Emceeing the Smackdown that has become Oracle's quarterly conference call with investors, Ellison noted BEA's annual revenue is barely larger than Oracle's net income for a single quarter. Obviously, Oracle is considerably older, much larger and has the advantage of wrapping in applications and databases with its middleware. But BEA built a quick market share lead over Oracle in the late 1990s and early 2000s in middleware using WebLogic, while Oracle focused its attention on databases and applications. Since then Oracle has clawed back some of the lead.
"It took us five years to catch and pass BEA [in middleware], but we did it, through acquisition and innovation," Ellison said.

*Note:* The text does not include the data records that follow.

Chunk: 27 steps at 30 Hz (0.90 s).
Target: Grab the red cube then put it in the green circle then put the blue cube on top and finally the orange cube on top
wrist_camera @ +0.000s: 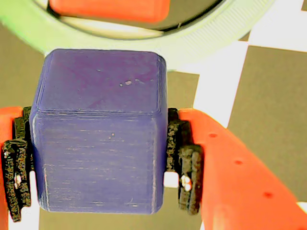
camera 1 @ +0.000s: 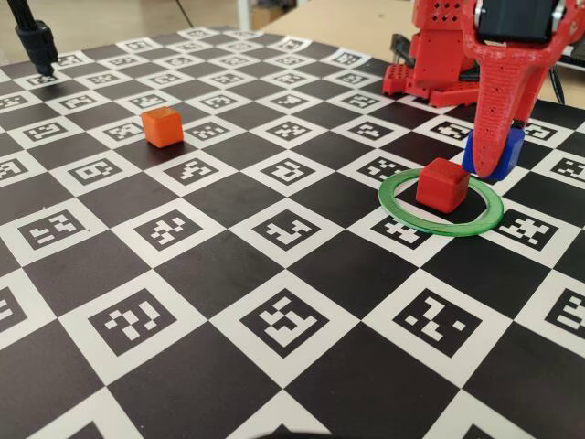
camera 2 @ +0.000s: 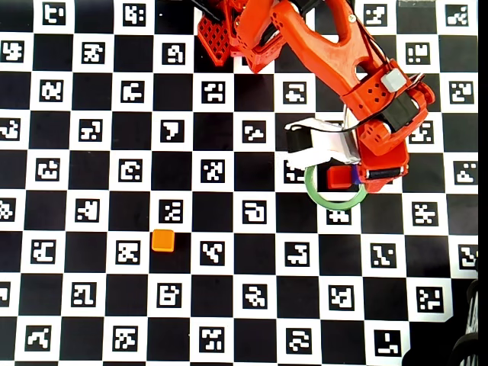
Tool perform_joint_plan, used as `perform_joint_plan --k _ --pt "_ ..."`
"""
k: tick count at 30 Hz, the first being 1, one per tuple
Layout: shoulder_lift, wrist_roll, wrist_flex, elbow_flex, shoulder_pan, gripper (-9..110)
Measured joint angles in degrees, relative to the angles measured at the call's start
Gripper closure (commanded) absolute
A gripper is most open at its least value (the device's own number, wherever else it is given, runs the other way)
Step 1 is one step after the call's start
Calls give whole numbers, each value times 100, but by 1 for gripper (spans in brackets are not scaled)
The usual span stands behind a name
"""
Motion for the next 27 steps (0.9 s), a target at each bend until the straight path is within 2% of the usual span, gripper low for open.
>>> perform_joint_plan --k 27 --pt "0 -193 132 -9 396 90"
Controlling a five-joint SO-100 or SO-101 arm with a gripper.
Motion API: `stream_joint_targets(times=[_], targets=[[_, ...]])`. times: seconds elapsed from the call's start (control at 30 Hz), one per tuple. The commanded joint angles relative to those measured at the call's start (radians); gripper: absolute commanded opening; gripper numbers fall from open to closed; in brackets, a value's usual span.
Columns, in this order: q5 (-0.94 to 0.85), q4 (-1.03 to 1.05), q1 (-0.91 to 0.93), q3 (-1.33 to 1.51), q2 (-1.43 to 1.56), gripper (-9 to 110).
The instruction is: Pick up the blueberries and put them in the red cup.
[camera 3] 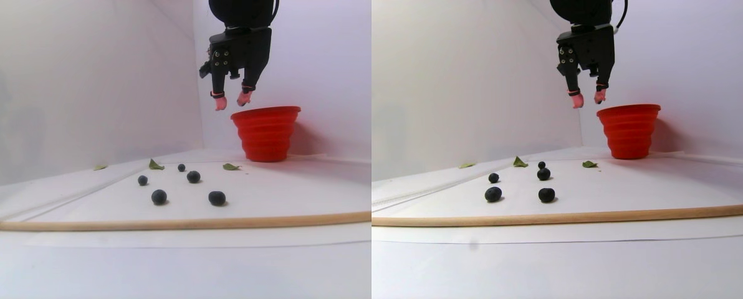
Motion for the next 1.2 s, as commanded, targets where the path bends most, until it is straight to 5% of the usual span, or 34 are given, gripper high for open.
stream_joint_targets(times=[0.0, 1.17], targets=[[0.014, 0.008, -0.025, -0.015, 0.178, 16], [0.011, 0.066, -0.163, 0.261, 0.275, 16]])
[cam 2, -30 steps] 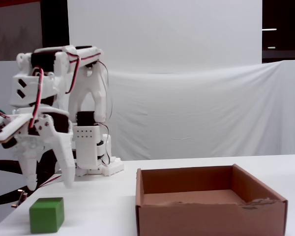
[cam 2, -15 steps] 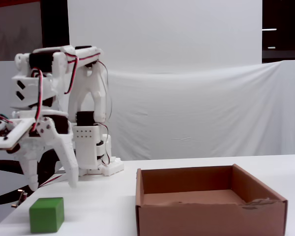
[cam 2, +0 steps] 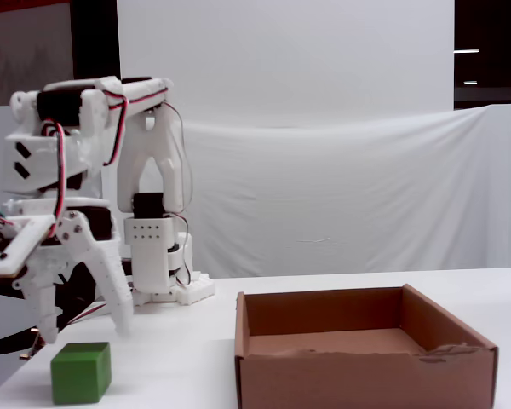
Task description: Grasp a green cube and put it in a box.
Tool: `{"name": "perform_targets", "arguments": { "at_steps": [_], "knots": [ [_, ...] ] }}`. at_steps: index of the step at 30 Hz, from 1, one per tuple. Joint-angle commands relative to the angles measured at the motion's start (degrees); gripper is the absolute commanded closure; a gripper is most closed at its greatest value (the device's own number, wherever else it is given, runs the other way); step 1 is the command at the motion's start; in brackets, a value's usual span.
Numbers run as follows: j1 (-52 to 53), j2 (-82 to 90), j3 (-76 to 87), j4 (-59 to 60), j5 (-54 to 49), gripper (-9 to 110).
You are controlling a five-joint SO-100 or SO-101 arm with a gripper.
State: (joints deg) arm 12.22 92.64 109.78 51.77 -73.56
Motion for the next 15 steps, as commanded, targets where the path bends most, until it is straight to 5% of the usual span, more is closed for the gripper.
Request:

Ellison next turned to Linux support. Oracle has experienced a backlash since announcing Unbreakable Linux Network (ULN) in October. Some investment analysts believe ULN "must" be failing since Oracle has not announced a single major customer in the service's first five months.

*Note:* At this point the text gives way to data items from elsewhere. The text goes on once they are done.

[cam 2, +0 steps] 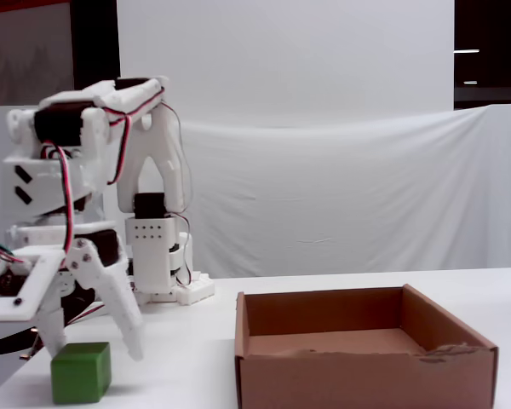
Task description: Grasp a green cube and put it in a box.
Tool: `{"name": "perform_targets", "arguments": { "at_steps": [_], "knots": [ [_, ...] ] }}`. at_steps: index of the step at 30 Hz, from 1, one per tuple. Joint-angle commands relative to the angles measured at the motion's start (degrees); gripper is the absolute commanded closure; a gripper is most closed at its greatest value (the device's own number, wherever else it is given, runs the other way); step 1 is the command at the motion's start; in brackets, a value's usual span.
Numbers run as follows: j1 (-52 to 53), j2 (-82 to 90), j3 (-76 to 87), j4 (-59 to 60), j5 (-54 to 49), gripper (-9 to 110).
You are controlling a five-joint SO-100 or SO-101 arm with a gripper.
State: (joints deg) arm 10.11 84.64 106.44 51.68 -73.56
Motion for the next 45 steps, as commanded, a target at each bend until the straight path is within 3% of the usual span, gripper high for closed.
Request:
{"name": "perform_targets", "arguments": {
  "at_steps": [1,7,15,45],
  "knots": [
    [-0.5,0.1,-2.8,-0.6,-1.3,69],
    [-0.7,-0.7,-2.8,-0.2,-0.8,69],
    [-0.9,-0.5,-2.8,0.2,-0.5,79],
    [0.1,1.2,-1.8,-2.7,0.1,85]
  ]
}}
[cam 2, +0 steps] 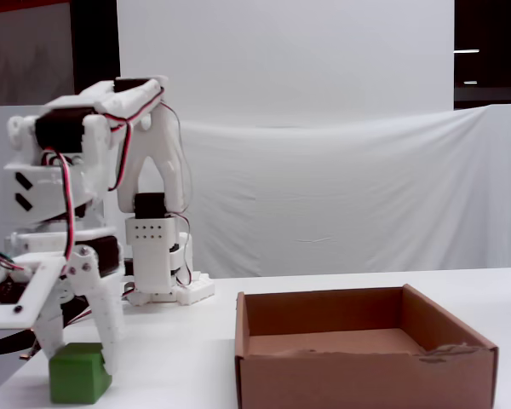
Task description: Grasp a green cube and put it in a box.
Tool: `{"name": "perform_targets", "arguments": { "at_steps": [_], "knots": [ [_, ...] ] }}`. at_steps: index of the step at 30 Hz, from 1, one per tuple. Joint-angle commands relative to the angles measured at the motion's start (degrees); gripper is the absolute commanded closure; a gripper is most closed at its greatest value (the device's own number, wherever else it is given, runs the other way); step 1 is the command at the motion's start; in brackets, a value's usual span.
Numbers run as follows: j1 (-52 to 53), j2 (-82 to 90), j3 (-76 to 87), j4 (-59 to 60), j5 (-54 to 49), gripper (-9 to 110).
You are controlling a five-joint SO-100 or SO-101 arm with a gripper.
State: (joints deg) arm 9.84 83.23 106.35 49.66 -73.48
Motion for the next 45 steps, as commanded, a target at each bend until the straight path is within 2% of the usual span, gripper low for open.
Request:
{"name": "perform_targets", "arguments": {
  "at_steps": [1,17,27,32,36,45],
  "knots": [
    [0.4,2.7,-1.6,-0.7,0.1,85],
    [-0.7,7.1,-1.3,1.7,2.5,89],
    [-6.1,17.6,-1.4,8.3,9.0,89],
    [-14.0,26.0,-1.6,14.3,15.1,89],
    [-21.1,30.1,-1.8,18.1,16.3,89],
    [-39.7,30.5,-1.8,18.2,17.9,88]
  ]
}}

Claiming Linux contracts of $500m-plus and a Yahoo! support deal that displaced Red Hat, Ellison promised: "We are in the early days of our Linux support business, but we are off to a very solid start. This is just the beginning... we are not going to build the Linux business over night, but we will build it."
Then it was back to an older adversary as Oracle beat up on SAP. Ellison claimed 57 per cent new licensing growth in applications - a number inflated by $20bn of M&A - versus seven per cent for SAP's recent quarter. Oracle may be number two behind SAP in ERP, but ERP is growing slowly while SAP is trying to penetrate the small and medium space with "lots and lots of different ERP systems." "Our strategy is to have one suite that will be available on demand, for SMBs and big companies," Ellison claimed.

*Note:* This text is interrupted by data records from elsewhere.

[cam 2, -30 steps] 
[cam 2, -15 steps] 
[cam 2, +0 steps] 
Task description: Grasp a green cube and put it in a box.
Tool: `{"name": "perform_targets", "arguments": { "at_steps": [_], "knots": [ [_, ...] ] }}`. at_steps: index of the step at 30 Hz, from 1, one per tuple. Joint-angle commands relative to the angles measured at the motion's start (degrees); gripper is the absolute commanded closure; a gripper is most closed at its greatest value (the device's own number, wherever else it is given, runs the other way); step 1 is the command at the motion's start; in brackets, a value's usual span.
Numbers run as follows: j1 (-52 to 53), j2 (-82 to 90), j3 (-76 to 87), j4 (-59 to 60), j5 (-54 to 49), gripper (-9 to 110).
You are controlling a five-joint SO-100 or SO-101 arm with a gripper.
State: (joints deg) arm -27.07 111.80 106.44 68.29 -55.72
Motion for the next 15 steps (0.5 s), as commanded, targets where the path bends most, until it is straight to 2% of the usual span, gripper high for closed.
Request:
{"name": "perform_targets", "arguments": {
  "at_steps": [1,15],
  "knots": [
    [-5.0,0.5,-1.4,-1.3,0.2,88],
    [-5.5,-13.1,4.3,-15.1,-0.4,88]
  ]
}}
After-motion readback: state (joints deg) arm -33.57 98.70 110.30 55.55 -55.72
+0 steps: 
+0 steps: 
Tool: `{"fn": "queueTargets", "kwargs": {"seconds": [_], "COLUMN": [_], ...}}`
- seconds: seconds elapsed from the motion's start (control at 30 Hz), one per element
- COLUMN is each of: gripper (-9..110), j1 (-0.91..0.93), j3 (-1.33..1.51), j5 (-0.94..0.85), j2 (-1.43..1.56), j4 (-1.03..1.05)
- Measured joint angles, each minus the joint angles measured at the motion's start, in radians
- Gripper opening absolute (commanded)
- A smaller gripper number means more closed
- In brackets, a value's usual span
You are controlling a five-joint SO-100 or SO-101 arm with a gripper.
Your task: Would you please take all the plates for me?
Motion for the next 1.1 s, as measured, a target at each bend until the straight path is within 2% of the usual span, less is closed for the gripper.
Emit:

The final flick of the finger? A migration from a creaking SAP R/2 installation to Oracle by a customer in SAP's home town of Waldorf, Germany " We are gaining on them [SAP] consistently and rapidly," Ellison said.
Who needs financials with all this color? But, alas, this is Wall Street, and to the spreadsheets we must: Oracle reported a 35 per cent jump in net income for the three months to February 28 to $1.03bn, on total revenue that increased 27 per cent to $4.4bn, and earnings per diluted share of $0.20, up from $0.14. Total software revenue grew 25 per cent to $3.4bn while business from new licensing increased 27 per cent to $1.3bn.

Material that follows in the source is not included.